In VP, precision is drawn anew for each trial from a gamma (\(\gamma \)) distribution with mean \(\bar{J}\) and scale parameter \(\tau \) (the model’s free parameters). Built from EP, this gives

$$p(\hat{s}|s;\bar{J},\tau )=\int EP(\hat{s};s,{\rm{\Phi }}(J))\gamma (J;\bar{J},\tau )dJ,$$
(4)

where EP’s concentration parameter \(\kappa \) is a function of \(J\) – here expressed as \({\rm{\Phi }}(J)\) – and \(J\) is formally defined as Fisher information. The analytical relation between \(\kappa \) and \(J\) is \(J=\kappa \frac{{I}_{1}(\kappa )}{{I}_{0}(\kappa )}\), and \({\rm{\Phi }}(J)\) is approximated numerically using this equation. The integral in Equation (4) has no analytical expression and so is also approximated using Monte Carlo simulations37,39.

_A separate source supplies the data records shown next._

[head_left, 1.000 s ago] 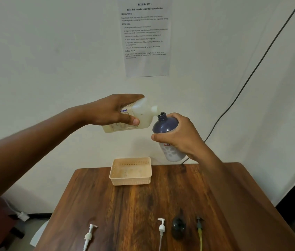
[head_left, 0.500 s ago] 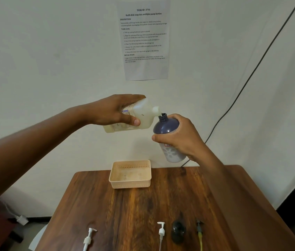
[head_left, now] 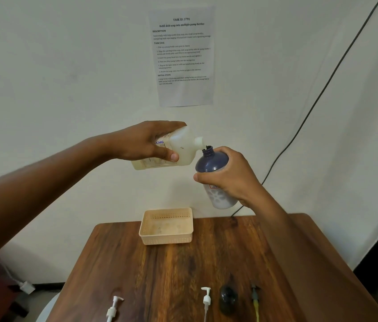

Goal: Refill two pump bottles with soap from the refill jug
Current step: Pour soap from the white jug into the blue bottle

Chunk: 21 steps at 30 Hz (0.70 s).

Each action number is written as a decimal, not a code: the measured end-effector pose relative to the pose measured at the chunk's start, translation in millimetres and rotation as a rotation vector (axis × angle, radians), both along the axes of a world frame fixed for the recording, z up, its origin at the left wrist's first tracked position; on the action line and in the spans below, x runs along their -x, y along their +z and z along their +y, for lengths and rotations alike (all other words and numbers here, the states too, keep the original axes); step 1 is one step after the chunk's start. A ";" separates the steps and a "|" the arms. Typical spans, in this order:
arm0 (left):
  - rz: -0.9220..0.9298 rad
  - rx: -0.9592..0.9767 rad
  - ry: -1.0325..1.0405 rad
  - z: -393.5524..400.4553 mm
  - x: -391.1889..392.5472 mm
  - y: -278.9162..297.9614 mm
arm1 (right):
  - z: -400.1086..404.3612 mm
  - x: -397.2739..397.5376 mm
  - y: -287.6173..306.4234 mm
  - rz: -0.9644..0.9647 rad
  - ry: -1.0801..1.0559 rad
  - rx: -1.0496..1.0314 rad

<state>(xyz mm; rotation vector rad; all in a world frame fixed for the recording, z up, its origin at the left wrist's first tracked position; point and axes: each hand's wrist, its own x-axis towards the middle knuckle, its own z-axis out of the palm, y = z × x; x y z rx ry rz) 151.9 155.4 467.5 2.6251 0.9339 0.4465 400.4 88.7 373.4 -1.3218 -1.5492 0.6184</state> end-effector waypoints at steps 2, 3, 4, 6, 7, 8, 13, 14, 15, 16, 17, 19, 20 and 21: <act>0.002 0.003 -0.005 -0.5 0.0 1.6 | -0.4 -0.1 0.2 0.000 0.000 -0.001; 0.002 0.007 -0.006 -0.6 -0.2 2.1 | -0.5 -0.2 0.3 0.000 -0.002 -0.001; 0.001 0.010 -0.009 -0.8 -0.6 2.3 | -0.6 -0.1 0.5 0.002 -0.007 -0.003; 0.000 0.008 -0.016 -1.1 -1.6 2.5 | -0.6 -0.4 1.4 0.010 -0.015 -0.006; 0.001 0.006 -0.014 -1.6 -2.0 3.0 | -0.8 -0.5 2.0 0.011 -0.014 -0.007; 0.000 0.005 -0.009 -2.0 -2.3 3.5 | -0.9 -0.5 2.4 0.011 -0.012 -0.009; 0.006 0.005 -0.007 -2.1 -2.0 6.5 | -2.1 -1.0 2.9 0.002 -0.007 -0.013; 0.006 0.008 -0.004 -2.2 -1.9 7.0 | -2.2 -0.9 2.9 0.002 -0.008 -0.014; 0.006 0.008 -0.001 -2.1 -1.7 7.5 | -2.2 -0.7 2.9 0.002 -0.008 -0.015; 0.008 0.006 0.000 -2.1 -1.6 7.8 | -2.3 -0.5 2.9 0.002 -0.008 -0.017; 0.012 0.002 0.001 -2.1 -1.5 8.3 | -2.3 -0.3 2.9 0.001 -0.008 -0.020; 0.021 -0.003 0.010 -2.6 -1.5 9.4 | -2.2 -0.1 2.7 0.004 -0.005 -0.022; 0.024 -0.004 0.016 -2.9 -1.4 9.9 | -2.1 -0.1 2.6 0.006 -0.004 -0.023; 0.025 -0.004 0.019 -3.1 -1.4 10.2 | -1.9 0.1 2.7 0.007 -0.004 -0.024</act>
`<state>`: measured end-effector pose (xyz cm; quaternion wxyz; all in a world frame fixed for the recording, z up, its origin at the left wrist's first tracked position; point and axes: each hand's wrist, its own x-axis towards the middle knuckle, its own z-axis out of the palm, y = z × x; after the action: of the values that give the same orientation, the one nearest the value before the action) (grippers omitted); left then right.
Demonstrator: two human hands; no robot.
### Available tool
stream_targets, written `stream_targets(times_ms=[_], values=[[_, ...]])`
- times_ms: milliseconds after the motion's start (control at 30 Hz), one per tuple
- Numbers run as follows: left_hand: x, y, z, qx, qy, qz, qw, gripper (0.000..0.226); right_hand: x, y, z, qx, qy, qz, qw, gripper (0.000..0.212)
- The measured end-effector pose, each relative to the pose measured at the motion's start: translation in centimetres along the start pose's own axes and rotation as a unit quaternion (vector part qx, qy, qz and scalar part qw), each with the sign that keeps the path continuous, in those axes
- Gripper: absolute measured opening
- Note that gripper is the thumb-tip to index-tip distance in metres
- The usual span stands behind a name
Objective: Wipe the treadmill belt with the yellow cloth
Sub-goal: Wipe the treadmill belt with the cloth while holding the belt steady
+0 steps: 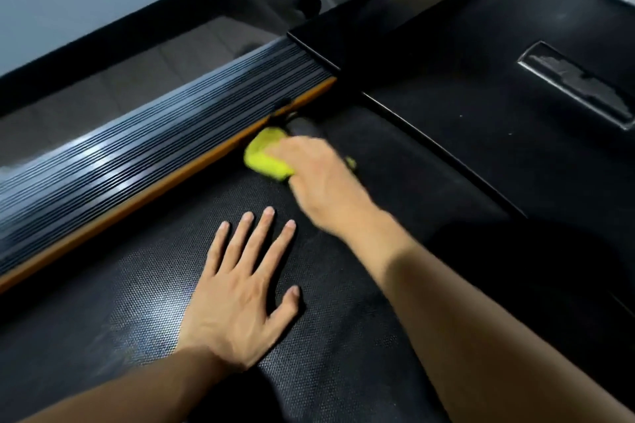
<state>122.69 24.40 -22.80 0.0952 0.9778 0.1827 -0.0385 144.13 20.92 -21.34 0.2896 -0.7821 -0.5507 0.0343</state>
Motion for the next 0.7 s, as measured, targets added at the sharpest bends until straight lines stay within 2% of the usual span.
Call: stream_targets(times_ms=[67,133,200,300,400,533,633,700], values=[[-0.1,0.0,0.0,-0.001,-0.005,0.002,1.0,0.08,-1.2,-1.0,0.0,-0.027,-0.056,-0.042,0.997,0.056],[-0.1,0.0,0.1,-0.005,-0.001,0.006,1.0,0.079,-1.1,0.9,-1.8,-0.058,-0.046,-0.064,0.995,0.052],[0.0,0.0,0.0,-0.001,-0.002,0.008,1.0,0.079,-1.4,4.3,-4.5,-0.094,0.01,0.0,0.996,0.057],[0.0,0.1,-0.1,0.0,0.004,0.005,1.0,0.078,-2.8,7.7,-6.1,-0.136,0.014,0.124,0.983,0.048],[-0.2,0.2,-0.1,-0.001,0.008,0.001,1.0,0.079,-1.9,5.8,-3.8,-0.114,0.056,0.157,0.979,0.051],[-0.1,0.0,0.0,0.001,0.002,-0.001,1.0,0.079,-2.6,0.9,-1.0,-0.076,0.032,0.073,0.994,0.052],[0.0,0.1,0.0,-0.003,0.006,0.002,1.0,0.078,-3.4,1.3,-1.0,-0.113,0.0,0.043,0.993,0.052],[0.2,0.1,-0.1,-0.005,0.007,0.004,1.0,0.077,-3.7,3.8,-2.1,-0.143,0.031,0.085,0.986,0.047]])
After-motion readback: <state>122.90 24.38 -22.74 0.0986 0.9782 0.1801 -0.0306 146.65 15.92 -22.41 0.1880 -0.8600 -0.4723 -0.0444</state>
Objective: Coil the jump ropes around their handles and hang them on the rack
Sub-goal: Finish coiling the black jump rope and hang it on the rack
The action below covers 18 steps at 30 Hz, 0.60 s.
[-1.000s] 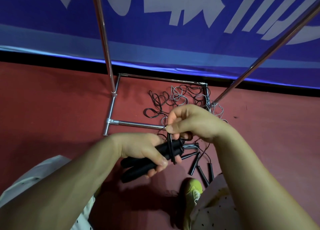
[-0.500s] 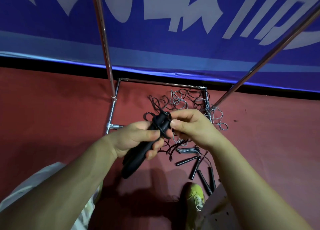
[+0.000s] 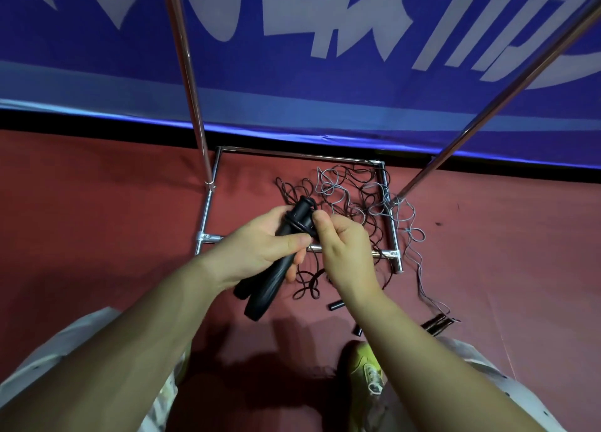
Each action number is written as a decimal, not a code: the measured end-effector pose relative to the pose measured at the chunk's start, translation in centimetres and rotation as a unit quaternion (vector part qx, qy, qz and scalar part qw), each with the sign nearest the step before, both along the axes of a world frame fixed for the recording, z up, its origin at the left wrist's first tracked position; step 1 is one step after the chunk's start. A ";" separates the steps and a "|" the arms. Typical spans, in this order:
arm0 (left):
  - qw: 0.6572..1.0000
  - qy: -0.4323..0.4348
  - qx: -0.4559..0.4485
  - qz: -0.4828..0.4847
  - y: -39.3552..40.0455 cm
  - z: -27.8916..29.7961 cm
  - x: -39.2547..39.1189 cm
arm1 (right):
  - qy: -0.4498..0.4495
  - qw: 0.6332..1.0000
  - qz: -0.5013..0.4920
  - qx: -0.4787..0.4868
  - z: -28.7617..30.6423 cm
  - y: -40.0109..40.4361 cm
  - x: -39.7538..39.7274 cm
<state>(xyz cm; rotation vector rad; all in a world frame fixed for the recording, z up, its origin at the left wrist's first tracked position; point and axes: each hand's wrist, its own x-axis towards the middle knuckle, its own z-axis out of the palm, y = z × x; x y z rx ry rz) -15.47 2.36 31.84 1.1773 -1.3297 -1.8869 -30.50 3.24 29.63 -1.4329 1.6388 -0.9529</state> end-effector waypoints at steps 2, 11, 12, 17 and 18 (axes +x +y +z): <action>1.000 -0.020 -0.012 0.016 0.0 0.1 -0.2 | -0.001 1.000 -0.013 0.008 0.0 0.1 0.4; 0.995 -0.021 0.016 0.100 -0.1 0.3 -0.2 | -0.014 0.994 0.032 0.105 2.3 -0.7 0.3; 0.993 -0.021 0.014 0.114 -0.3 0.3 0.1 | -0.023 0.989 0.058 0.138 2.6 -0.8 -0.1; 0.987 -0.015 0.010 0.160 -1.1 0.2 1.4 | 0.008 0.962 0.208 0.176 2.7 -1.3 -2.7; 0.987 -0.020 0.011 0.161 -1.1 0.0 1.4 | 0.031 0.963 0.206 0.170 2.9 -1.4 -3.1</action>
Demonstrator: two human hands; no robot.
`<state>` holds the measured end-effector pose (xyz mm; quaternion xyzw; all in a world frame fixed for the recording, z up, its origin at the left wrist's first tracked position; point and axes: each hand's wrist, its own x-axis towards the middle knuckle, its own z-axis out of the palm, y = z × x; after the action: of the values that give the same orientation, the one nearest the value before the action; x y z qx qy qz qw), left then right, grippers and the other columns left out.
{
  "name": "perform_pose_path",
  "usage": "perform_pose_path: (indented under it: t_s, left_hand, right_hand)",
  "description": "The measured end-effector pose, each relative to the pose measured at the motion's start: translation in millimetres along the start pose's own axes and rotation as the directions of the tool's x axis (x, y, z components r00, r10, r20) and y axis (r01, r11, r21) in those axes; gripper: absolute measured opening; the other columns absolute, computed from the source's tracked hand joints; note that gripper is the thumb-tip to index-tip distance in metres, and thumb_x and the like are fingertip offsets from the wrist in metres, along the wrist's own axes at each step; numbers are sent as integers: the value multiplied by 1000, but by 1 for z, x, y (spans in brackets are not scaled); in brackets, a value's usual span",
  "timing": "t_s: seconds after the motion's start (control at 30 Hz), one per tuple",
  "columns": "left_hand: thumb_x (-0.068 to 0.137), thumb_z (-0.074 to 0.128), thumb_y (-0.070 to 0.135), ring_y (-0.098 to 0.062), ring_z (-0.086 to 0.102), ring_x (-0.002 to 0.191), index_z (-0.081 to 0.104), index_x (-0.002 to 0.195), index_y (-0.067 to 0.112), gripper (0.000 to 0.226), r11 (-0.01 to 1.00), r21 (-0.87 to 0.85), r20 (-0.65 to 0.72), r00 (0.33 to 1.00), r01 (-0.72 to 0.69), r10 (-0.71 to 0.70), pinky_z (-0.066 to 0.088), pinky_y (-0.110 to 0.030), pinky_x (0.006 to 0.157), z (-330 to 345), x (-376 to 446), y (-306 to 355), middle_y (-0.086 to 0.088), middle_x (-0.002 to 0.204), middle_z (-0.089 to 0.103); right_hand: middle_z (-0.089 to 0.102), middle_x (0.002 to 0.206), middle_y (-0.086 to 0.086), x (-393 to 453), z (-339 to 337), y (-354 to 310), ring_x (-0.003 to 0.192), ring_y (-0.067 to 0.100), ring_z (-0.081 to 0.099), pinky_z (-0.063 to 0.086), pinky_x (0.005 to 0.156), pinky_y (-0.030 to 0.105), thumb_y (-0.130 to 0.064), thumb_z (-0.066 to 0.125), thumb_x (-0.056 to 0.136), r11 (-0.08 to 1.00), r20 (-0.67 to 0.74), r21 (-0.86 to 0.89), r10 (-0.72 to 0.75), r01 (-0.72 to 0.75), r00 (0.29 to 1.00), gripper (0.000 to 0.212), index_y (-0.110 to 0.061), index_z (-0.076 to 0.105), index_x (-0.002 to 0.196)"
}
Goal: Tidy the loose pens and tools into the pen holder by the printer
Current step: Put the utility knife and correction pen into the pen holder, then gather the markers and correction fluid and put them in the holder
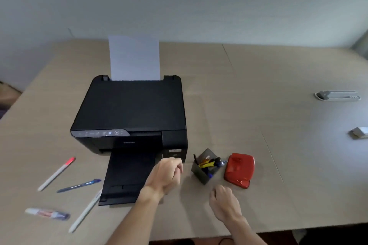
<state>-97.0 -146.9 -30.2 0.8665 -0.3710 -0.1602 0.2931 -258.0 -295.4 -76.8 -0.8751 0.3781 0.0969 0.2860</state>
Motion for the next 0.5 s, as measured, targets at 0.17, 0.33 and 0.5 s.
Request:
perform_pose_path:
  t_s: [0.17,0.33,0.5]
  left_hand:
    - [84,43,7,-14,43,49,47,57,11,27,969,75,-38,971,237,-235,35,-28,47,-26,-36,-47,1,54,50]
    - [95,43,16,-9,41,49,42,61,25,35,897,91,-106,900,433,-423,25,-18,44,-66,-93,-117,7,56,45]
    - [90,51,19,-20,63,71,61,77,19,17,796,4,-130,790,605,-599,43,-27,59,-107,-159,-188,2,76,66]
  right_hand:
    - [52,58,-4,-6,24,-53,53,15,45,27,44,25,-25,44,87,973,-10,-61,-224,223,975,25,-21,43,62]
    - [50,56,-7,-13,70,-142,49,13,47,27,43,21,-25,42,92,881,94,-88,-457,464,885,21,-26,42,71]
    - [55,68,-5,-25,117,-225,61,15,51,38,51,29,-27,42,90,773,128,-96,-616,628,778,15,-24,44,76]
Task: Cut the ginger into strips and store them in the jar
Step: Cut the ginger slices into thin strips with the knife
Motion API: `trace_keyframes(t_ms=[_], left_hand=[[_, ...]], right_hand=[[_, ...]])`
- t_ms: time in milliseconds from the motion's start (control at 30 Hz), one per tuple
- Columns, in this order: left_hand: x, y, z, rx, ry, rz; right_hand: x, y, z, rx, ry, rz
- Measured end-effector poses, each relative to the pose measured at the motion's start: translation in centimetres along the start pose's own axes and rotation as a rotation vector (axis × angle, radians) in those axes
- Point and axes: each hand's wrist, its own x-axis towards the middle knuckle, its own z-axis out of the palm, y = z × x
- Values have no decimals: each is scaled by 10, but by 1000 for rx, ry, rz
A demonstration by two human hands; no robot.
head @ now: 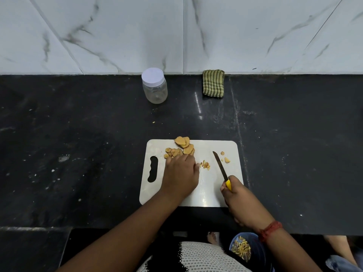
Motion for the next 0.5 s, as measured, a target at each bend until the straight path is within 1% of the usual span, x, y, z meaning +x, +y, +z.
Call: trace_keyframes(t_ms=[67, 133, 200, 233, 267, 400, 500], left_hand=[[-11, -16, -3, -48, 89, -44], [-21, -35, -6, -79, 163, -136], [-26, -53, -9, -106, 186, -234], [-27, -59, -9, -105, 175, -256], [-27, -63, -8, -93, 157, -254], [-23, -63, -6, -29, 127, -151], [-16, -58, -6, -11, 121, -150]], right_hand=[[0, 2, -1, 11, 2, 8], [0, 3, -1, 23, -3, 12], [1, 2, 1, 31, -13, 10], [1, 0, 3, 29, -20, 6], [1, -2, 4, 22, -28, -1], [3, -12, 8, -15, -64, -31], [4, -16, 9, -25, -80, -35]])
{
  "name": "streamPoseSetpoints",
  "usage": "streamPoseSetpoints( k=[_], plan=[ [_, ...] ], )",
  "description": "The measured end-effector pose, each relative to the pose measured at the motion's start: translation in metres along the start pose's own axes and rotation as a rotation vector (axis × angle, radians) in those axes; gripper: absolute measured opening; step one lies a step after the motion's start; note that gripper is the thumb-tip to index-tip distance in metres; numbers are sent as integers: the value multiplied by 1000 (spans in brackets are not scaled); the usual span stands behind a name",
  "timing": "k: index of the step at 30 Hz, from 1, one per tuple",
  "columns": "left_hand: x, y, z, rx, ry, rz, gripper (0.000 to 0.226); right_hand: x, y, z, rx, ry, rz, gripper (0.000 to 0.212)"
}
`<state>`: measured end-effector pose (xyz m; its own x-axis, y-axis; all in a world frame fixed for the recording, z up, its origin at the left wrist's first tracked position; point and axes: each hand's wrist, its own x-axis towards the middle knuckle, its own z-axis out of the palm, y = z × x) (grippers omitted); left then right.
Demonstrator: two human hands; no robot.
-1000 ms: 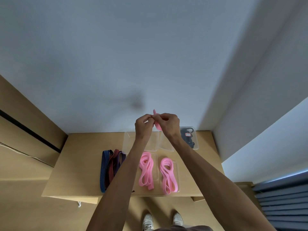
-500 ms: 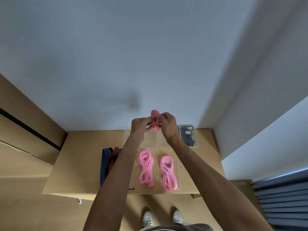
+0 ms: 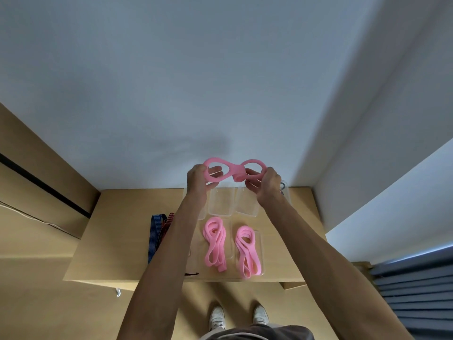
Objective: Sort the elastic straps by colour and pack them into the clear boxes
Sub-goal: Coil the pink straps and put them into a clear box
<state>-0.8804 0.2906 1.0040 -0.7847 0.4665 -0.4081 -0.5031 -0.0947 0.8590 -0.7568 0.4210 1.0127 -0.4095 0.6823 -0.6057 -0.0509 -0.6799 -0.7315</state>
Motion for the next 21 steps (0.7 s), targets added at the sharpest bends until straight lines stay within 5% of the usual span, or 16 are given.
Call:
streamPoseSetpoints(
  k=[9,13,16,21],
  plan=[
    [-5,-20,-3,486,56,14,32,-11,5,6,-121,-69,-78,32],
    [-7,-18,-2,553,-175,109,13,-6,13,8,-249,-98,-143,33],
    [-4,-19,-4,620,-314,94,34,-4,17,10,-329,-135,-212,32],
    [0,-24,-9,793,-434,118,22,2,22,9,-428,-94,-268,29]
  ],
)
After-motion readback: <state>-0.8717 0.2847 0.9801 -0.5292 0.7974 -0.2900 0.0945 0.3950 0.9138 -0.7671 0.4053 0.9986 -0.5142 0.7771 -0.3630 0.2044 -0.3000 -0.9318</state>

Finally, in VMRW, noise in working memory is distributed according to a von Mises random walk, as derived from a population coding model of cortex41. Specifically, behavioral errors for a random walk of length \(r\) are von Mises distributed:

$$p(\hat{s}|s;r,k)=\frac{{e}^{{\rm{k}}r\cos (\hat{s}-s)}}{2\pi {l}_{0}(kr)},$$
(5)

where the distribution of \(r\) for \(m\) walk steps is

$$p(r|m,k)=\frac{{l}_{0}(kr)}{{l}_{0}{(k)}^{m}}r{\psi }_{m}(r).$$
(6)

Here, \(r{\psi }_{m}(r)\) is the probability density function for a uniform random walk of length \(r\) and number of steps \(m\). The variable \(m\) is itself Poisson-distributed, with expected value \(\xi \). For additional equations and a full derivation, including the neural interpretation of these variables, see41. In order to fit this model to data, we approximated the density \({\psi }_{m}(r)\) via Monte Carlo simulation. The free variables for fitting are \(\kappa \) (the concentration parameter) and \(\xi \), which corresponds to gain.

We added terms to these base models to capture temporal smoothing in the data in the form of serial dependence (or adaptation). In particular, we allowed the mean of each model’s probability density function to vary on a trial-by-trial basis, as a function of the location of the previous trial’s stimulus. Given a particular difference in location between the current and previous trial’s stimuli, the mean shift was set to be the value of the DoG model fit to the data at that point. (That is, in visual terms, the input to the model was a point on the x-axis in Fig. 2c, for example, and the output mean shift was the DoG function’s value on the y-axis.) This procedure added two additional variables to each of the base models – \(a\) and \(w\).

As an alternative to the base models with the serial dependence expansion, we made alternative models that account for trial history by assuming that participants, on a subset of trials, confuse which stimulus was presented most recently and report the wrong item when probed. This alternative similarly allowed the mean of the base probability density functions to shift, depending on the difference between the previous trial’s location and the current one, without altering their shape or width. This “swap over time” model is defined as36

$$p(\hat{s}|s)=(1-\alpha )BM(\hat{s}-s)+\alpha BM(\hat{s}-s\ast ),$$
(7)

where \(BM\) is a base model, \(\alpha \) (an additional free parameter) sets the frequency of swaps, and \({s}^{\ast }\) is the stimulus location for the previous trial.

Within each model, we used a separate set of parameters for each memory delay length, and formally compared the fits of different models using the Akaike Information Criterion (as recommended in39), with the standard correction for finite sample sizes (AICc). AICc values were averaged across subjects for these comparisons.